The Critic's Chair series ended in March 2015.
This week on The Critic's Chair, Robert Johnson reviews pianist Angela Hewitt's latest offering, Fauré Piano Music, as well as the premiere recording of Finnish composer-conductor Esa-Pekka Salonen's Violin Concerto. You'll also get a taste of Shostakovich's Leningrad Symphony conducted by Vasily Petrenko, and the Stenhammar Quartet performing music by their namesake, Swedish composer Wilhelm Stenhammar.
STENHAMMAR: String Quartets Vol. 1 – String Quartet No 4 in A minor Op 25; Elegi & Intermezzo; String Quartet No 3 in F Op 18
(BIS SACD 1659)
STENAHMMAR: String Quartets Vol. 2 – String Quartet No 5 in C Op 29; String Quartet in F minor; String Quartet No 6 in D minor Op 35
(BIS SACD 2009)
Stenhammar’s set of six quartets occupies a particularly important place in his life’s work, and they deserve to be much better known than they are outside of Sweden itself. Although there have been other recordings of these quartets, none matches the degree of commitment, virtuosity and musicianship shown by the Stenhammar Quartet. Highly recommended to anyone who’s interested in fine string quartet writing or superb quartet performance.
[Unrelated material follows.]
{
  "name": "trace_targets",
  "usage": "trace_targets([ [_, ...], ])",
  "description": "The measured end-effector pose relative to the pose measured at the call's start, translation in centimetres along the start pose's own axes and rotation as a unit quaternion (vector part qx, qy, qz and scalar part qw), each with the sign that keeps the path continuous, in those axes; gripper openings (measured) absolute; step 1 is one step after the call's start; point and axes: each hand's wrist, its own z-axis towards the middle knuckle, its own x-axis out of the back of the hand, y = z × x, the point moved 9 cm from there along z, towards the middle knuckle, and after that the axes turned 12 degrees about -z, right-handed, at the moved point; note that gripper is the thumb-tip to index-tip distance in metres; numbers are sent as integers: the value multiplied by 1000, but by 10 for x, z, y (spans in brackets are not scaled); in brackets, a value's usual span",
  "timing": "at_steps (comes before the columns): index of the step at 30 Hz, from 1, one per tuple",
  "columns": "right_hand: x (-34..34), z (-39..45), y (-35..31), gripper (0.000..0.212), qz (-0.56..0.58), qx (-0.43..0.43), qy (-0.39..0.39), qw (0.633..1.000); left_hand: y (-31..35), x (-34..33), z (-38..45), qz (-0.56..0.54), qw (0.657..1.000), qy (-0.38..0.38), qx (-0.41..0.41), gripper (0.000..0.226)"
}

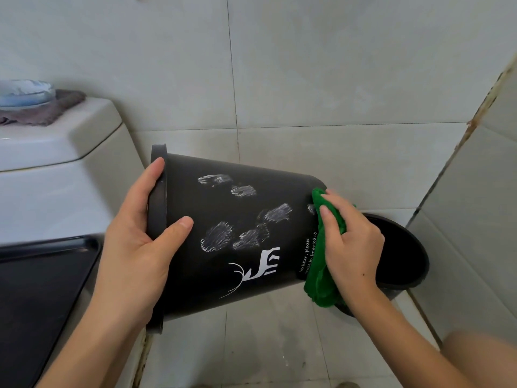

SALONEN: Violin Concerto; Nyx
Leila Josefowicz (vln), Finnish Radio SO / Esa-Pekka Salonen
(DG 479 0628)
Though he’s become better known as a conductor during his two decades as music director of the Los Angeles Philharmonic, Esa-Pekka Salonen has remained committed to composing. Written for Leila Josefowicz, his Grawemeyer Award winning Violin Concerto is a stunning work that deserves to be taken up by violinists throughout the world. It’s entirely modern in its language, yet somehow wonderfully approachable and engaging. There’s an exhilarating Stravinskian energy in the third movement, “Pulse II” – it must be incredibly exciting to watch as well as hear in live performance.
Fauré Piano Music
Angela Hewitt (pno)
(Hyperion CDA 67875)
Gabriel Fauré’s music for solo piano is one of the most impressive bodies of work for the instrument by any French composer. Fauré’s two lengthiest works for solo piano – Theme and Variations, and the Ballade – form twin pillars at either end of a very enjoyable recital of his piano music from the Canadian pianist Angela Hewitt. Fauré’s music seems particularly well suited to Hewitt’s art, with its delicate counterpoint and subtle harmonic shifts. You can hear in her playing a physical enjoyment of the fluid way that the composer passes his melodies from one hand to the other.
SHOSTAKOVICH: Symphony No 7 Op 60, Leningrad
Royal Liverpool Phil / Vasily Petrenko
There are few recorded performances of the Leningrad Symphony to match this one. The richly Russian sound Petrenko extracts from the Liverpool strings is particularly impressive, but all sections are on their mettle, and I don’t think I’ve ever heard this orchestra sound better. The build throughout the first movement is carefully controlled by Petrenko so that when he reaches the climax it has maximum effect. But it’s the care with which some of the quieter, less thickly scored passages are shaped and articulated that makes the huge climaxes of the work all the more shocking and effective. The engineering serves the performance well, allowing the fine detail to emerge while expanding to encompass the most massive climaxes.